Goal of the exercise. Once the line holding "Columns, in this" is found, output it and all remaining lines of the data exactly, with every picture left out.
========
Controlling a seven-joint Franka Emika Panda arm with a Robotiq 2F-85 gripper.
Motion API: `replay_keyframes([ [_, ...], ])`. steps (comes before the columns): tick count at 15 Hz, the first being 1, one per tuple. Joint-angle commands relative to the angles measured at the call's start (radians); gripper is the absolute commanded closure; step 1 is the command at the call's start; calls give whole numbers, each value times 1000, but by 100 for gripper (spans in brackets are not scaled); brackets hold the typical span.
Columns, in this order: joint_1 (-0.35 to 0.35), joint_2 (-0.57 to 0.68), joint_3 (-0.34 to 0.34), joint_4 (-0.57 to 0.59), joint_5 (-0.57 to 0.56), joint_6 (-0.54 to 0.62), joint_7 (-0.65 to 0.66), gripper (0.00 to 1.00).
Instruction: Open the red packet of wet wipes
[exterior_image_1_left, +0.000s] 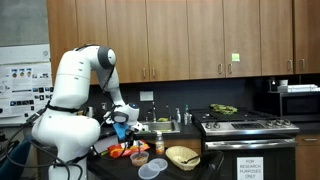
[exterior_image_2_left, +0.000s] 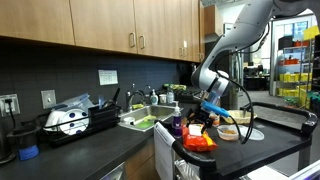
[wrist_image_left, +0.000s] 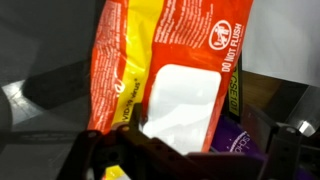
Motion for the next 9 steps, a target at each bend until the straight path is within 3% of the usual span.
replay_keyframes([
  [1,5,-53,7,-40,23,15,2,0],
  [9,0,-74,6,-36,25,10,-15,0],
])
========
Solution below.
Columns, in this order: joint_1 (-0.35 to 0.35), joint_2 (-0.57 to 0.68), joint_3 (-0.34 to 0.34), joint_4 (-0.57 to 0.59), joint_5 (-0.57 to 0.56), joint_6 (-0.54 to 0.62), joint_7 (-0.65 to 0.66), gripper (0.00 to 1.00).
Instruction: Open the red packet of wet wipes
[exterior_image_1_left, +0.000s] 
[exterior_image_2_left, +0.000s] 
[wrist_image_left, +0.000s] 
Motion for the next 9 steps, a target at each bend until the straight path is within 3% of the usual span.
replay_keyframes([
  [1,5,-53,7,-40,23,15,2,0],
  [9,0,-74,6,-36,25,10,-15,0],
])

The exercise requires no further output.